The title ‘Figures of slippage and oscillation’ follows on from an exhibition of the same name held at Artspace, Sydney in 2018, which comprised a single-channel audio component and 60 darkroom contact prints produced without a camera, the result of printing relief maps from three editions of The Reader’s Digest Great World Atlas 1961, 1968 and 1970. The show and this new mediation relate to Pluta’s preoccupation with how images and mediums, to which we ascribe documentary potential, operate and in turn affect perception.

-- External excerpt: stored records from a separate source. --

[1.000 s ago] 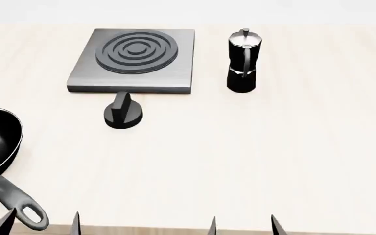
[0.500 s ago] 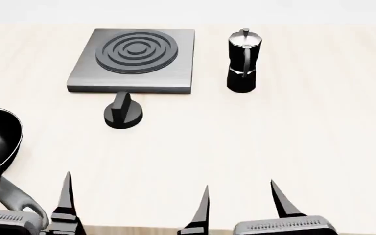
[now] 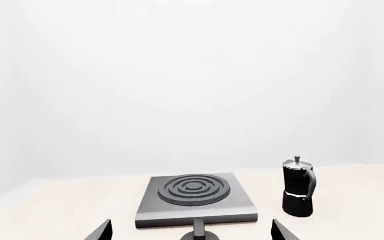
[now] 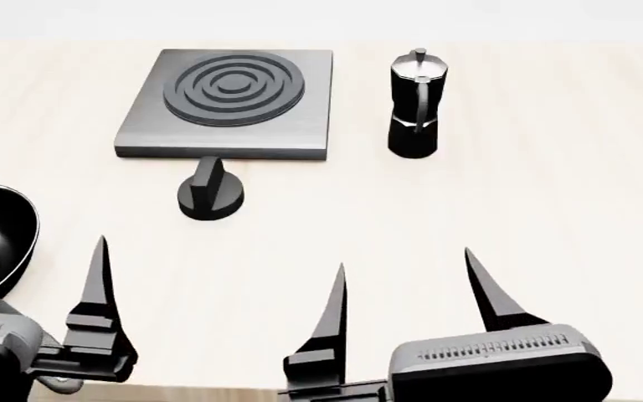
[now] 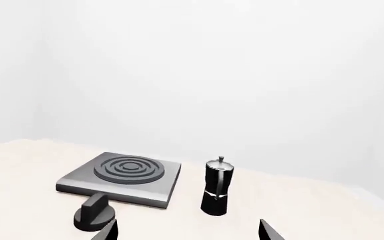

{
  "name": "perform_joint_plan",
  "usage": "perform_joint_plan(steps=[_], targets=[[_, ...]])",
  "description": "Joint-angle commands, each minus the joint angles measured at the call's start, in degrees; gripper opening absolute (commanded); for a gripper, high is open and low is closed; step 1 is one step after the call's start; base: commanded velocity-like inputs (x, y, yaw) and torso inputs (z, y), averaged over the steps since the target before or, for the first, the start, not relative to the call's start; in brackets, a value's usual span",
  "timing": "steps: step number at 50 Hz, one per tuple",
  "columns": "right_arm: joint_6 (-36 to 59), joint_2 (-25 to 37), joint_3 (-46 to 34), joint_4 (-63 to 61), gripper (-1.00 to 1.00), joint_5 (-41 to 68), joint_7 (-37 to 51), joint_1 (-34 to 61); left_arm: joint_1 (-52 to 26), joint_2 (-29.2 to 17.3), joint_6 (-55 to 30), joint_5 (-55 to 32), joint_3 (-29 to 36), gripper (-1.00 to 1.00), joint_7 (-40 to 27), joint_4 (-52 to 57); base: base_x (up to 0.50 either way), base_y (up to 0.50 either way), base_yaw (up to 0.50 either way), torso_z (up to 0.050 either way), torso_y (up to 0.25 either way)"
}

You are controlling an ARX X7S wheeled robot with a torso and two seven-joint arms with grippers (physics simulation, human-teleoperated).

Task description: Turn on the stove.

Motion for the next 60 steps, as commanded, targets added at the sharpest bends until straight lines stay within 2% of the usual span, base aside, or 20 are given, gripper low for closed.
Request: perform_joint_plan(steps=[1, 13, 29, 60], targets=[[3.9, 0.2, -0.9, -4.2, 1.0, 0.5, 0.3, 3.0, -2.0, -0.4, -2.0, -0.5, 0.5, 1.0, -1.0, 2.7, 0.0, 0.0, 0.0, 0.0, 0.0], [5.4, 0.6, -0.7, -6.0, 1.0, 0.6, 1.2, 4.2, -2.2, -1.0, -3.6, -1.8, 0.1, 1.0, -1.8, 6.2, 0.0, 0.0, 0.0, 0.0, 0.0], [6.5, 2.0, -3.9, -7.2, 1.0, -0.6, 2.7, 4.7, -2.0, -1.4, -3.2, -2.9, -0.2, 1.0, -2.7, 5.7, 0.0, 0.0, 0.0, 0.0, 0.0], [6.2, 2.5, -3.8, -7.6, 1.0, 1.1, 3.3, 4.6, -1.9, -2.5, -3.2, -4.0, 0.2, 1.0, -4.4, 5.9, 0.0, 0.04, 0.0, 0.0, 0.0]])
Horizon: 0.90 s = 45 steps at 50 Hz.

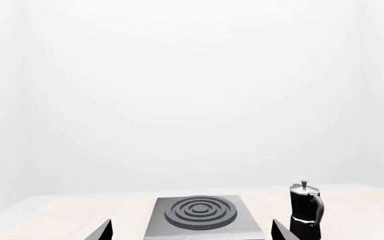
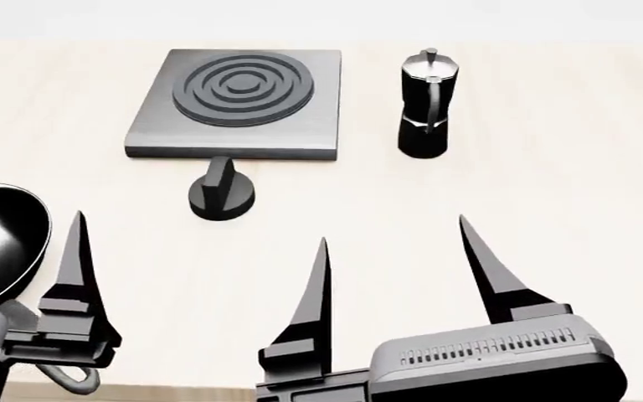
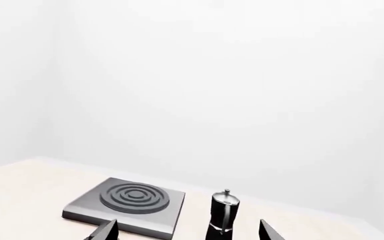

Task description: Turn on the stove.

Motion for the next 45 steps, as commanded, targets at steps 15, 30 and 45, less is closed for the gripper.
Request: perform_joint_plan(steps=[15, 30, 45], targets=[[0.6, 0.3, -0.4, -0.7, 1.0, 0.9, 1.0, 0.5, -0.2, -0.9, 0.3, -0.7, 0.4, 1.0, -1.3, -0.1, 0.0, 0.12, 0.0, 0.0, 0.0], [0.2, 0.8, -0.3, -0.6, 1.0, 1.6, 1.3, 0.5, -0.3, -1.3, 0.7, -0.9, 0.9, 1.0, -1.9, -0.3, 0.0, 0.12, 0.0, 0.0, 0.0], [0.5, 0.9, -0.4, -1.0, 1.0, 2.2, 2.0, 0.7, -0.2, -1.8, 0.8, -1.7, 0.8, 1.0, -2.4, -0.2, 0.0, 0.12, 0.0, 0.0, 0.0]])
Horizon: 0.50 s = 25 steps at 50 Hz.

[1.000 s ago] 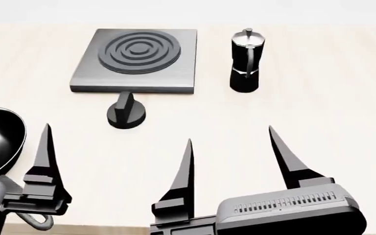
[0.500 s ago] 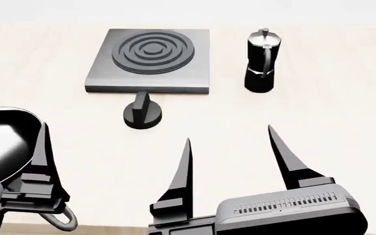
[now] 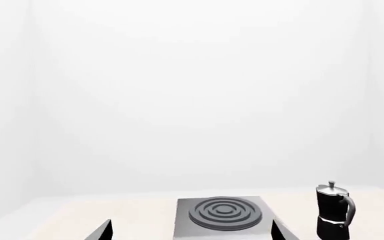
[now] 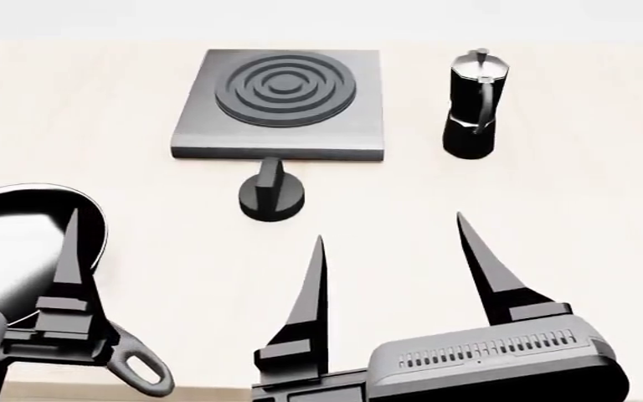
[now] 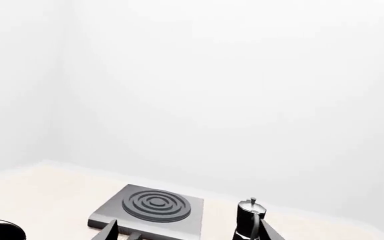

As such it’s fitting that the book opens with an essay by Isobel Parker Philip who reflects on the multifaceted inspirations, process and visual outcomes of Pluta’s work and writes on these in parallel to US history, her personal memories of youth and the architecture of the Reader’s Digest office in Sydney. In doing so she mirrors the multiplicity of Pluta’s messaging about geography and cartography, it doesn’t conform to usual delineations so what we see is like ‘spreading bacteria… undone and askew.’ The author distils the intention of the body of work as one which shows ‘the aerial view is a perspectival device that can divide as readily as it unified’ and then it comes full circle as she states ‘borders are bodied.’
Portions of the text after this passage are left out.